これだけコンパクトにまとめられた表は無いように思います。“源氏君”はもちろん、“光源氏”です。その下の同じく黒枠(男性)の“”と“夕霧”は源氏君亡きあとの物語の中心人物です。の二重線(=)は夫婦もしくは愛人関係で、破線(---)は表面上の親子となっています。また、輪郭とゴシックは特に重要な人物とのことで、ゴシックは先の三人(源氏君・薫・夕霧)の主人公に加え、唯一の女性である“紫上”を加えた計四人となっています。藤原の一文字の“藤”と父の役職の“式部”を組み合わせて”藤式部”とされていたのが、源氏物語が一世を風靡して“紫式部”と呼ばれるようになった背景は紫上とされているという説もあります。数字男性女性結婚年齢を示しています。また、漢数字出生時父年齢出生時母年齢になります。

傳 紫式部筆
傳 紫式部筆

画像出展:「源氏物語講義」

これは非常に薄い半透明の和紙に、『傳 紫 式 部 筆 古今和歌集の一部 (福岡子爵藏)』とだけ書かれ、その半透明の和紙をめくると、『古今和歌集巻第十三』と題するページが現れます。

調べたところ、”福岡子爵”は大政奉還や五か条の御誓文に関わった”福岡孝弟”のことで間違いないと思います。

ネットで調べた範囲では、紫式部直筆の般若経があるような記述もあったのですが、それを否定する記事もあり、正式に認められた紫式部直筆のものはないように思います。従いまして、この傳 紫 式 部 筆 古今和歌集の一部 (福岡子爵藏)』は昭和初期においては、紫式部の書ではないかとされていたと考えるのが妥当のように思います。

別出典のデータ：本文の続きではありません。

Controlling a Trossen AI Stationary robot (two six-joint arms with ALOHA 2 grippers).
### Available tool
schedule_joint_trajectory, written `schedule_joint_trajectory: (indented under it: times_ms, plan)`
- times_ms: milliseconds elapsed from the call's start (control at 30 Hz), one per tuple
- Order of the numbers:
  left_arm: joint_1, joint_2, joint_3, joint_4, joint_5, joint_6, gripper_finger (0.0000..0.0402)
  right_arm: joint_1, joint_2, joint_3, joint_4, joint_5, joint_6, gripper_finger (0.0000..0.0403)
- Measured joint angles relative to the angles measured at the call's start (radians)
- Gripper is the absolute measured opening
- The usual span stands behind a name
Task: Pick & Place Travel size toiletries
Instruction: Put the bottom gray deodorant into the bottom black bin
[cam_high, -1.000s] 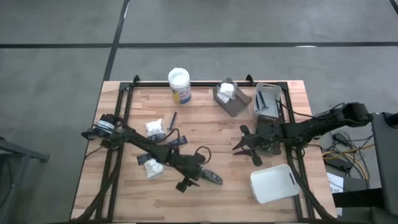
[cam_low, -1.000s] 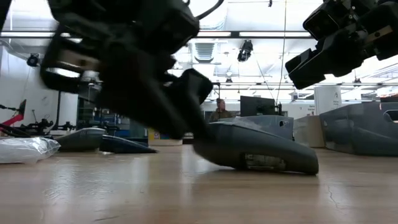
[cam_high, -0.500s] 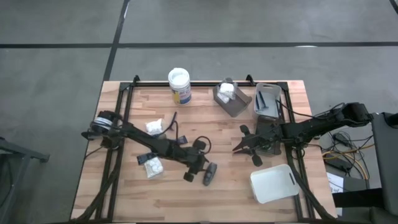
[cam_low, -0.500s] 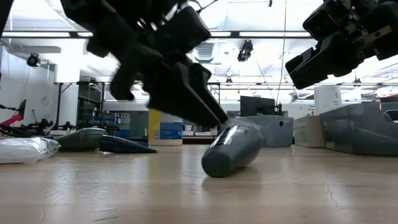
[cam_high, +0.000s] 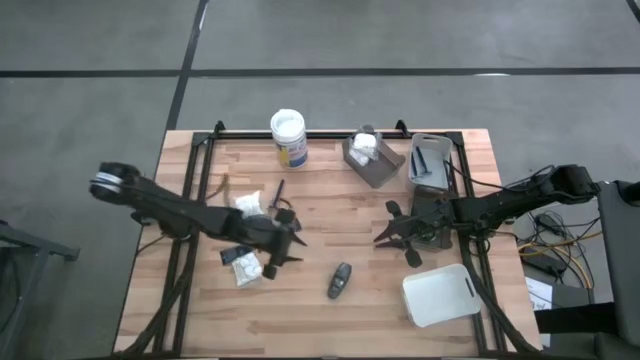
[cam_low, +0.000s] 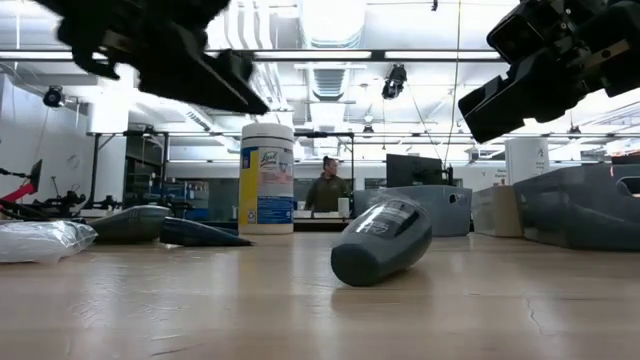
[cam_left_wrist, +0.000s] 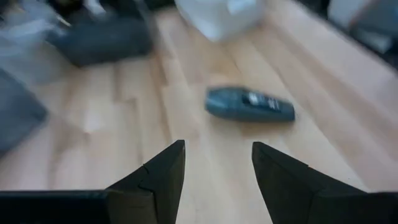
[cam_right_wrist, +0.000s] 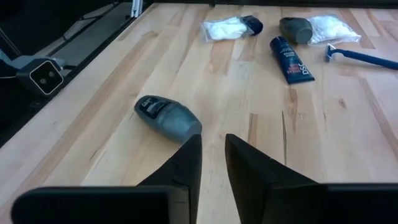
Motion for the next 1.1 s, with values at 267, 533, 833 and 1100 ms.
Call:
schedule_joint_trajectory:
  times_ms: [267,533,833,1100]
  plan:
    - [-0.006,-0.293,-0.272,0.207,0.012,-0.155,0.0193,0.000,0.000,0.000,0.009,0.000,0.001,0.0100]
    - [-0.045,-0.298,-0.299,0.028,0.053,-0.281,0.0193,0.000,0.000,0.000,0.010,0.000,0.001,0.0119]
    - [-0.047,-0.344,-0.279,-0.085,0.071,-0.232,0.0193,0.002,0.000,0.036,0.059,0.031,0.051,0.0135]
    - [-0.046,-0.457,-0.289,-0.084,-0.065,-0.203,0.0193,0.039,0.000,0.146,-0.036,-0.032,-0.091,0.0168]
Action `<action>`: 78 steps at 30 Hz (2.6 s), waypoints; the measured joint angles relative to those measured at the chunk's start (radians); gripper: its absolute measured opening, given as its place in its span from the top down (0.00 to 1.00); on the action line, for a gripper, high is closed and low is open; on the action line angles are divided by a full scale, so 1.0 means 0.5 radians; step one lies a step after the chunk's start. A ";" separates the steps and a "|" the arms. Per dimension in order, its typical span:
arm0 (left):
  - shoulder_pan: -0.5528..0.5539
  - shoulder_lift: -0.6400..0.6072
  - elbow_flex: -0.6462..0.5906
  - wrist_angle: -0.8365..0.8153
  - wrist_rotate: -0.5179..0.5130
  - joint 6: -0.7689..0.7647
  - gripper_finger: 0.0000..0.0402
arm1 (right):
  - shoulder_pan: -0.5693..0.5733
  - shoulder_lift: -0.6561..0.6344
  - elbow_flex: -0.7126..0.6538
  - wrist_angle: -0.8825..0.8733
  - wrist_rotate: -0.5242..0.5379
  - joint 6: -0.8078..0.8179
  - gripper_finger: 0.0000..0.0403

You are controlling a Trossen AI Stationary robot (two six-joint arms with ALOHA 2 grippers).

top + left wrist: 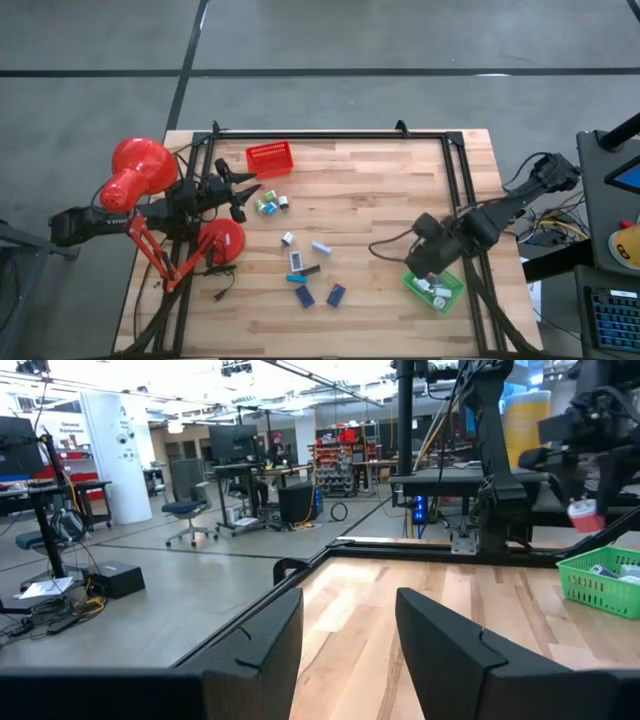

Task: Pick & Place Office items
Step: Put the pink white charger adapter into the green bin, then put the top white black charger adapter into the green bin

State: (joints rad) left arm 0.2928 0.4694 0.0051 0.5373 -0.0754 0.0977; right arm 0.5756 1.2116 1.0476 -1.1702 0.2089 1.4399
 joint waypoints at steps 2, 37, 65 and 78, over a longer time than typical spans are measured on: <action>0.000 0.000 0.000 0.001 0.000 0.000 0.58 | 0.052 0.078 0.070 -0.119 -0.110 0.121 0.63; 0.001 -0.001 0.000 0.000 0.000 0.000 0.58 | 0.293 0.470 -0.368 0.337 -0.434 0.369 0.63; 0.000 0.000 0.000 0.000 0.000 0.000 0.58 | 0.292 0.459 -0.366 0.307 -0.397 0.420 0.40; 0.000 0.000 0.000 0.000 0.000 0.000 0.58 | 0.289 0.377 0.228 -0.399 0.488 0.188 0.44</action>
State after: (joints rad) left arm 0.2928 0.4692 0.0051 0.5375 -0.0753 0.0975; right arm 0.7199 1.4002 1.1618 -1.3698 0.4531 1.5338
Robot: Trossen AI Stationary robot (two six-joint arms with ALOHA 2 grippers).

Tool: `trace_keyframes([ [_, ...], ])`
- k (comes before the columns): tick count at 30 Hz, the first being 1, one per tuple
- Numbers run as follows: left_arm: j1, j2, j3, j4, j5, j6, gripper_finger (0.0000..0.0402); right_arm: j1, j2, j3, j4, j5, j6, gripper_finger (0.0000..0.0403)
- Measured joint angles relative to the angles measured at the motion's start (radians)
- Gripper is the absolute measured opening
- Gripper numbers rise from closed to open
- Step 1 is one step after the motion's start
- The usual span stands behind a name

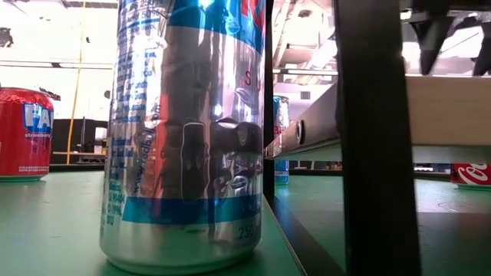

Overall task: Place canned beverage on shelf
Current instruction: Put the red white soda can on the shelf aligned with the other red white soda

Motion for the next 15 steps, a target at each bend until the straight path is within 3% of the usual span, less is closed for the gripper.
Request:
trace_keyframes([
  [7, 0.027, 0.0, 0.0, 0.007, 0.04, -0.031, 0.038, -0.011, -0.15, -0.056, -0.001, -0.046, -0.104, 0.0324],
  [15, 0.033, 0.0, 0.0, 0.029, 0.049, -0.081, 0.038, -0.096, -0.349, -0.177, 0.001, -0.077, -0.354, 0.0321],
])
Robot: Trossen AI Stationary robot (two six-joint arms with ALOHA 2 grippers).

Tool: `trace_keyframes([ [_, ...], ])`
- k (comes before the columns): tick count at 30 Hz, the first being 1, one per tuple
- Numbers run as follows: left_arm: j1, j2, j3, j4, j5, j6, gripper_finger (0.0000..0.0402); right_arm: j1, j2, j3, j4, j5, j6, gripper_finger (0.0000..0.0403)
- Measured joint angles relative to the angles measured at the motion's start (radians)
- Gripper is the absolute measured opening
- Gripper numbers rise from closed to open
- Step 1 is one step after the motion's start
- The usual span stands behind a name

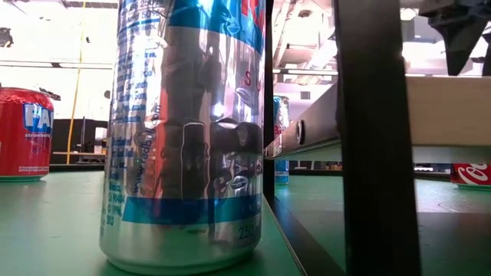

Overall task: Place canned beverage on shelf
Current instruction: Put the red white soda can on the shelf aligned with the other red white soda

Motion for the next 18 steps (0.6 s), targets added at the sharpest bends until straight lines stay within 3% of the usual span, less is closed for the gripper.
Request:
trace_keyframes([
  [5, -0.005, 0.0, 0.0, -0.001, 0.021, -0.035, 0.038, -0.06, -0.079, -0.043, 0.002, -0.046, -0.112, 0.0321],
  [11, -0.005, 0.0, 0.0, -0.002, 0.03, -0.058, 0.038, -0.072, -0.11, -0.086, 0.017, -0.057, -0.136, 0.0322],
  [18, -0.004, 0.0, 0.0, -0.002, 0.029, -0.06, 0.038, -0.096, -0.11, -0.161, 0.093, -0.076, -0.154, 0.035],
])
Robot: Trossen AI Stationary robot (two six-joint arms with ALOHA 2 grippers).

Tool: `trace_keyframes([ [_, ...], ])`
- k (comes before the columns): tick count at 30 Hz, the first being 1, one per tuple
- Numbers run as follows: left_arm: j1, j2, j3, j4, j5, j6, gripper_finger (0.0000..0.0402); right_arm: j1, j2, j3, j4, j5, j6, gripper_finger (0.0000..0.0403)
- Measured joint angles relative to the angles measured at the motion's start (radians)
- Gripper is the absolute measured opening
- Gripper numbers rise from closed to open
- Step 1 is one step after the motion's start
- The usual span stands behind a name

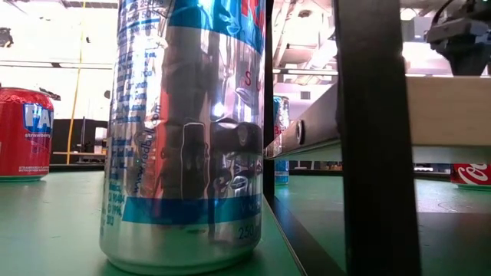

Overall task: Place canned beverage on shelf
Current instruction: Put the red white soda can on the shelf aligned with the other red white soda

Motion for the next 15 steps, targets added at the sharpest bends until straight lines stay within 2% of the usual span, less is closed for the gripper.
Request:
trace_keyframes([
  [7, 0.0, 0.0, 0.0, -0.001, -0.001, 0.001, 0.038, -0.007, 0.0, -0.013, 0.046, 0.012, -0.019, 0.0374],
  [15, 0.0, 0.0, 0.0, -0.011, -0.001, 0.004, 0.038, -0.031, 0.002, -0.032, 0.061, 0.031, -0.011, 0.0379],
])
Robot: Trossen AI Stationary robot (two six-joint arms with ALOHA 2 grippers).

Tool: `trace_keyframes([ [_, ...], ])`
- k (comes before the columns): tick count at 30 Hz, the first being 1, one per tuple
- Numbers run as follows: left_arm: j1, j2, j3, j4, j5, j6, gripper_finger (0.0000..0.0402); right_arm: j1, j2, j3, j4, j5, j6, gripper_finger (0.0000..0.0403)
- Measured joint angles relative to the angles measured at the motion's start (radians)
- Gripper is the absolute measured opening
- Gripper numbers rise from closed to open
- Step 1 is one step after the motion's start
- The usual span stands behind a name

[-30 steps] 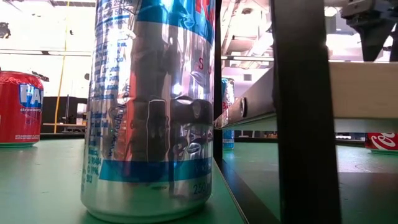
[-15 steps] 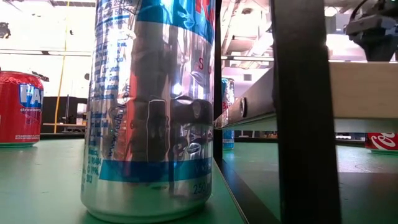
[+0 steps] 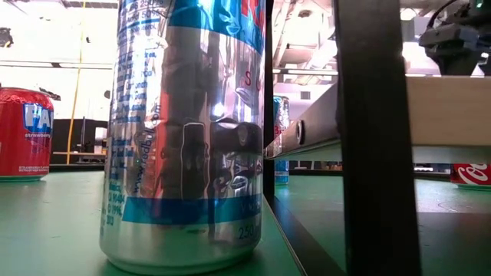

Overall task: Place canned beverage on shelf
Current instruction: Put the red white soda can on the shelf aligned with the other red white soda

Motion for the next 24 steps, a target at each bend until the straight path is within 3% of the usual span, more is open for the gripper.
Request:
trace_keyframes([
  [9, 0.0, 0.0, 0.0, -0.022, 0.0, 0.0, 0.038, -0.047, -0.002, -0.113, 0.125, -0.053, 0.004, 0.0379],
  [24, 0.0, 0.0, 0.0, -0.027, -0.001, 0.026, 0.038, -0.038, 0.006, -0.053, 0.138, -0.08, -0.038, 0.033],
])
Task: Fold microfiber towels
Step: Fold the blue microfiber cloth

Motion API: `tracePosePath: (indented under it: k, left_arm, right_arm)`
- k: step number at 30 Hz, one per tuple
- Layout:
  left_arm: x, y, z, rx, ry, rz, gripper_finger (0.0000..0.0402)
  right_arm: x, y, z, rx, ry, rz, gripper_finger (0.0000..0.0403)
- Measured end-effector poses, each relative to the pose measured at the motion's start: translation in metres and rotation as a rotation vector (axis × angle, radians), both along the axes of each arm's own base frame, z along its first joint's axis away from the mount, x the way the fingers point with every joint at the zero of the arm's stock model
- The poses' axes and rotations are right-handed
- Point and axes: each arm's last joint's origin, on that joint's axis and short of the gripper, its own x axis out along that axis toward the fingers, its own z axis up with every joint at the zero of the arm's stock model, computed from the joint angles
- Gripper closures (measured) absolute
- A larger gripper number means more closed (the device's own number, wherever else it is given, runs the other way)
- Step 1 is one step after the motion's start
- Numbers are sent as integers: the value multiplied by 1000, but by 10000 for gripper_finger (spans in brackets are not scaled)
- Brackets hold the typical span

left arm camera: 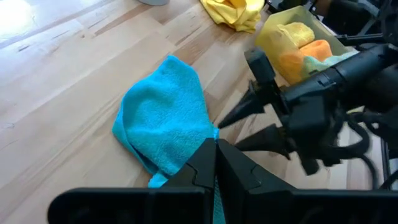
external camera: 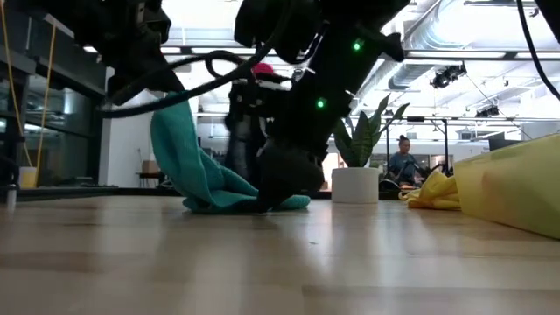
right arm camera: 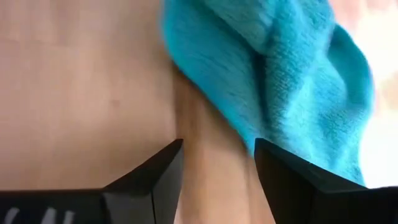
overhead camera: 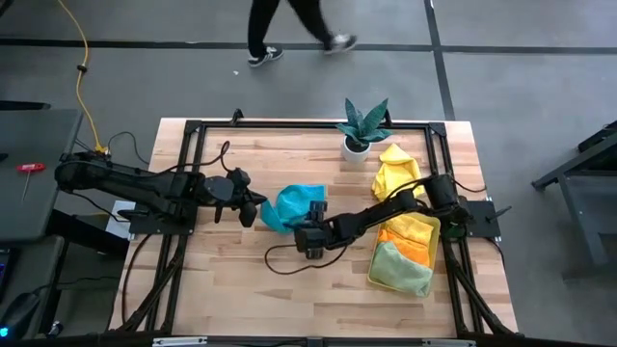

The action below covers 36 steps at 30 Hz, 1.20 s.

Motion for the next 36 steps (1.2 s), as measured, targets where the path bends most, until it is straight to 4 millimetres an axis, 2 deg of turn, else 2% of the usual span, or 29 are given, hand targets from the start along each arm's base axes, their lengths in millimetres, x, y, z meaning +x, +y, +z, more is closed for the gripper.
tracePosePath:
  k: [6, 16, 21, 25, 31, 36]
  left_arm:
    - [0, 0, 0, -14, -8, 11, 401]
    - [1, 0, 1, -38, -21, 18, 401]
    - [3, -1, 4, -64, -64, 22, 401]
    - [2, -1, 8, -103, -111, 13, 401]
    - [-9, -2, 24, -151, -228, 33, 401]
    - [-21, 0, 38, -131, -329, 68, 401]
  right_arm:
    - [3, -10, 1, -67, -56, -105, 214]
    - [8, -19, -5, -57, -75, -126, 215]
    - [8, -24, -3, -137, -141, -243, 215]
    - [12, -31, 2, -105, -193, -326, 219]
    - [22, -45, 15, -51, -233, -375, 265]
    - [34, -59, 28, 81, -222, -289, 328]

ご参考2(2024年10月25日):“源氏物語の原本はなぜ現存しないのか?

 

こちらの画像は“源氏びより”さまのサイトから拝借したものです。源氏物語には原本が残っていないのですが、その理由は以下のようです。なお、左の写真は「写本」とのことです。

『清書本を持って彰子が内裏に入ったのは、寛弘5年(1008年)11月17日ですが、翌年の寛弘6年(1009年)10月5日に内裏が火災で焼亡しているのです。その際に一条天皇が所持していた『源氏物語』の清書本は燃えてしまったことでしょう。』